Overall I think this album is just a stack of crap to make some money. The studio songs were pretty well done, considering the rest of the album. They should've just done an EP or something.


Songs I think they should've done instead: Slaughtered, Floods, Shedding Skin, and The Great Southern Trendkill.

Songs on here I actually enjoyed: Dom/Hollow, I'm Broken, Sandblasted Skin, and Suicide Note Part II, Where You Come From

I sometimes wonder if this is even live. - 50%

metalkyle9000, May 23rd, 2008

This is the live album that Pantera endorses. The reason I wonder if it is actually live is, 1. Pantera, at no point, gives the location, of where (or when) they are playing, and 2. There are actually two different shows being played on the same disk, but I'll delve into that later.
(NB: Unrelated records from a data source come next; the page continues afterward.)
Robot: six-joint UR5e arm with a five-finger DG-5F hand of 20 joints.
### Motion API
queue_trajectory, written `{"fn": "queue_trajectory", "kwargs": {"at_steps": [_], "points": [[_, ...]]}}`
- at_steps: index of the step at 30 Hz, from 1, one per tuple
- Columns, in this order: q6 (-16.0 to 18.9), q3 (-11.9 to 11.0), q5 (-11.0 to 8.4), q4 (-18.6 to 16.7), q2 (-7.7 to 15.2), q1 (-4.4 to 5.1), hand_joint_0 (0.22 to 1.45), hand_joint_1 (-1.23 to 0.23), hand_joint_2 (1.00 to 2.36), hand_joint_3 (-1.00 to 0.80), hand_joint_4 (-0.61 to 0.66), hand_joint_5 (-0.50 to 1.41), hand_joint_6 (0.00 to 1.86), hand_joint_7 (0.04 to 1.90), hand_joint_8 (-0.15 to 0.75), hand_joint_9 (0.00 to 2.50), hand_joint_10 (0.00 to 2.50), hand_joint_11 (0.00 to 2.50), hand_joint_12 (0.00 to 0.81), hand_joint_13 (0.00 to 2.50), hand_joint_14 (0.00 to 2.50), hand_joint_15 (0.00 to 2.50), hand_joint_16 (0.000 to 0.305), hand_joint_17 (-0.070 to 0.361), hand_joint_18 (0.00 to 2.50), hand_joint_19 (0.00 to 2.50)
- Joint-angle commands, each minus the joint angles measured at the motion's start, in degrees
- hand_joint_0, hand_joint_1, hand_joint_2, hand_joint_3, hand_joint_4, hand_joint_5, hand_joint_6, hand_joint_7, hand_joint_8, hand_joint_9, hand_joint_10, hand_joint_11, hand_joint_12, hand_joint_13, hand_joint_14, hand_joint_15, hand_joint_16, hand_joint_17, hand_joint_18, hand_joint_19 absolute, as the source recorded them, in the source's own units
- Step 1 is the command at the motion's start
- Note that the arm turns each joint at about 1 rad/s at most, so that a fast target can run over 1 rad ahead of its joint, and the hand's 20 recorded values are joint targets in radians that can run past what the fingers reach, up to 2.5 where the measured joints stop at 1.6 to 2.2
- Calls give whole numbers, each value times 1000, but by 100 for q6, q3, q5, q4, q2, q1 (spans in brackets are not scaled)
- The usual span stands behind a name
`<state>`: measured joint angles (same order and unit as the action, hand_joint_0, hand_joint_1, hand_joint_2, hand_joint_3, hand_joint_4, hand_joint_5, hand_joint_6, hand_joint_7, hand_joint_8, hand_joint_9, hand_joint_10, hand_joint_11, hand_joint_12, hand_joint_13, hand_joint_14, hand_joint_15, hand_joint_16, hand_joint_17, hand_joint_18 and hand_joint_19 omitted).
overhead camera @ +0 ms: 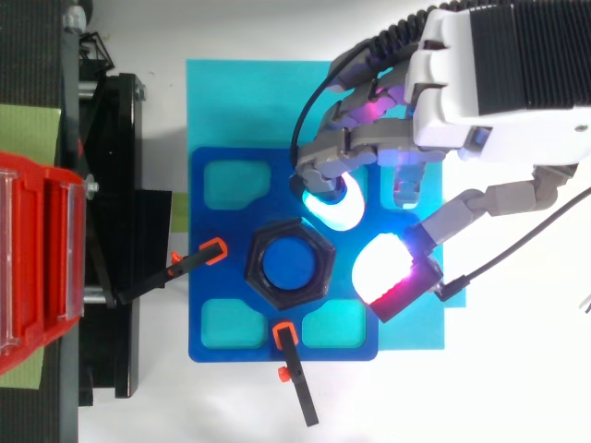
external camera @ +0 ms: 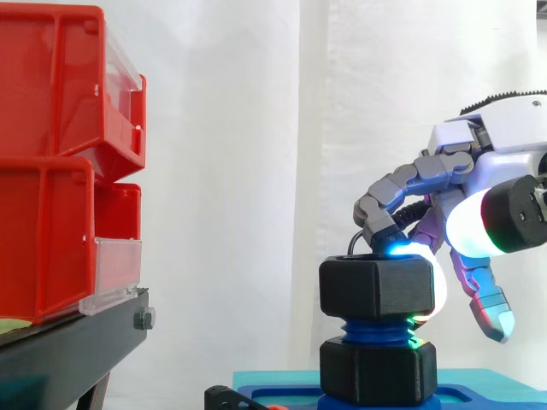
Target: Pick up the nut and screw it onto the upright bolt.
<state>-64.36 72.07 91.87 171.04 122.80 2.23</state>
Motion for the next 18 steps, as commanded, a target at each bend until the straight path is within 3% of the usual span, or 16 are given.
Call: {"fn": "queue_trajectory", "kwargs": {"at_steps": [1,5,9,12,16,18], "points": [[-7,0,6,18,-10,-4,477,-522,1000,-500,-48,95,503,1316,79,1582,3,99,251,839,4,114,29,66,622,259],[-7,0,6,18,-81,-4,461,-474,1000,-500,56,48,504,1207,169,1476,6,166,299,791,5,130,36,80,545,250],[11,-26,6,0,-160,-4,456,-454,1000,-500,114,21,505,1173,203,1394,7,180,321,767,7,141,39,88,520,257],[55,-202,6,18,-160,-39,453,-446,1000,-500,130,-4,505,1115,211,1341,5,182,335,730,5,138,42,94,485,259],[239,-298,-55,-18,-160,-74,447,-443,1000,-500,156,-42,504,974,222,1291,6,163,340,692,5,131,44,98,455,252],[441,-298,-214,-79,-160,-39,446,-443,1000,-500,161,-53,504,895,230,1253,6,131,348,667,5,122,45,101,415,233]]}}
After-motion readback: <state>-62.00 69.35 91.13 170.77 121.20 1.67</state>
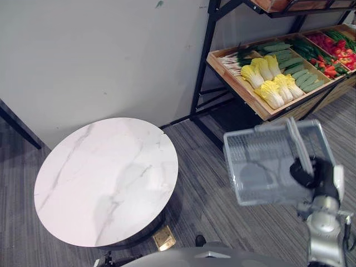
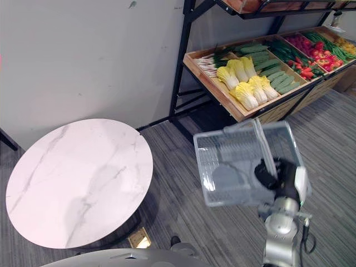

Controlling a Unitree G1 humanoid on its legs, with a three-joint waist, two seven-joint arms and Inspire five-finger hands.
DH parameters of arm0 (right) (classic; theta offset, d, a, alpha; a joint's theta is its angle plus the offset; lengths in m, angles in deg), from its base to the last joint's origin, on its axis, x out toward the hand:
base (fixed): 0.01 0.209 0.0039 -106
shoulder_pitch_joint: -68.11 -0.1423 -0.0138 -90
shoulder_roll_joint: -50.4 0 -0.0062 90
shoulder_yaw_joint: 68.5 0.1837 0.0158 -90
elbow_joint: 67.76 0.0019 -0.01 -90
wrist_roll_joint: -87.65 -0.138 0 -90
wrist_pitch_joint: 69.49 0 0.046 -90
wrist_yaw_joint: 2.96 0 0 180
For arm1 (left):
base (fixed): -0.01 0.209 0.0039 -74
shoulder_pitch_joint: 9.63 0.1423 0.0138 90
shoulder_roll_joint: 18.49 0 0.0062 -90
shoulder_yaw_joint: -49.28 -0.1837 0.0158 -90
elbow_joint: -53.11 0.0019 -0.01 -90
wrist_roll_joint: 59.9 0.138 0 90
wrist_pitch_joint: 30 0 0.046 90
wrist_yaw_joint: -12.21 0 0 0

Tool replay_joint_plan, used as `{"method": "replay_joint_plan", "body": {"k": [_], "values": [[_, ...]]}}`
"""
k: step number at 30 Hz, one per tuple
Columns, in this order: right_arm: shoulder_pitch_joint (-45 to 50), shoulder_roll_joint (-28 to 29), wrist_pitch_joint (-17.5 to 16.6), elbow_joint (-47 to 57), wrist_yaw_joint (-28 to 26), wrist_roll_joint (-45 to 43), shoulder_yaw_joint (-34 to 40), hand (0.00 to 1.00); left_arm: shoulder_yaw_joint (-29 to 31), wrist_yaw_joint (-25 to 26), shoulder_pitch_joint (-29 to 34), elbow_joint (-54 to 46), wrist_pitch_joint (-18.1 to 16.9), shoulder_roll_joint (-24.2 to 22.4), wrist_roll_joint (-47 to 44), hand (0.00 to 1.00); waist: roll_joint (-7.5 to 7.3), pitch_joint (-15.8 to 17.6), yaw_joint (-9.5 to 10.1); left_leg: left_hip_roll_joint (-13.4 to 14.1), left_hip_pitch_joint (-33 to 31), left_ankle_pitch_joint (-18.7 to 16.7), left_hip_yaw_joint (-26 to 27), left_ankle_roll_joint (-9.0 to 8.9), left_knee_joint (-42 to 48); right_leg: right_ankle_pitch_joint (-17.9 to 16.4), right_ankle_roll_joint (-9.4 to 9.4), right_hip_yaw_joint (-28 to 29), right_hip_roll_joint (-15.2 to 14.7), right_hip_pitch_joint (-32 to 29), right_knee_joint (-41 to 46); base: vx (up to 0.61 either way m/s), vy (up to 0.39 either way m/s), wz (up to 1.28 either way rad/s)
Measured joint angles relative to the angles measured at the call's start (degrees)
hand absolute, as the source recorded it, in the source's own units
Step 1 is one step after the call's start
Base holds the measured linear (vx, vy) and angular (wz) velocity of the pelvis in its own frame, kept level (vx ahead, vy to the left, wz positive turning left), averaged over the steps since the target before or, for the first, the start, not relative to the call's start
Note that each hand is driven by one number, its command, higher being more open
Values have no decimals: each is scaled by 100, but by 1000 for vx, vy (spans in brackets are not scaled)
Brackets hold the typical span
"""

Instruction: Pick vegetable in the basket

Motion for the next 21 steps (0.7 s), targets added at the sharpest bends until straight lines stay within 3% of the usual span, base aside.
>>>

The song list consists of songs from Cowboys From Hell, Vulgar Display of Power, and Far Beyond Driven. Notice, no Power Metal, or anything else from their early years, in fact, the album booklet (actually a poster) doesn't even mention the albums. Nothing special about the songs here, as most of them sound like the studio versions. However, because it is a live album, they are not quite as flat (namely Walk), but that's expected when something is live.

Sadly, there is not enough variation of the live versions from their studio counterparts. The songs that are differnent are Walk, where the crowd finds out they are being filmed. The only real high point (in the live portion) of the album is Domination/Hollow, where Domination is cut down to the minute long base solo at the end.

Then we get into the two show deal. At the beginning of "I'm Broken", Phil says it's the last song of the night. Well, for that show, it is. However, after it fades away, a completely different show comes in and begins Cowboys From Hell. NOT a good move in my book. If you are trying to make a live album, don't make it look like you just slopped some shit together, put pictures of yourself perfoming, and then try and call it live.

Most of the other variations are just verbal rants by Phil, bragging about FBD becoming number one, and how the 'experts' don't like heavy music. Also, at the end of Cemetery Gates, it takes a full 90 seconds to try to convince their mostly angsty teen/redneck fanbase to play Fuckin' Hostile.

The album also contains two bonus songs. The first one, Where You Come From, is alright, but not memorable. Plus it tends to drag on at just over five minutes. The second song, I Can't Hide, is actually fairly good, and gives the album fairly redeemable qualities. It's a mid-fast paced tempo thrash song with bass piece in the last 20 seconds of the song. By no means is it a masterpiece, but considering some of the other stuff on here, it's pretty good.

All in all, not a good album, but considering that Vinnie and Dimebag were probably three sheets to the wind on Blacktooth Grin when producing this, it's not a bad introduction to Pantera. If you are new to metal or Pantera, or if you are one of those angsty teen/redneck fanboys I talked of earlier, get it. Otherwise, you are wasting your time.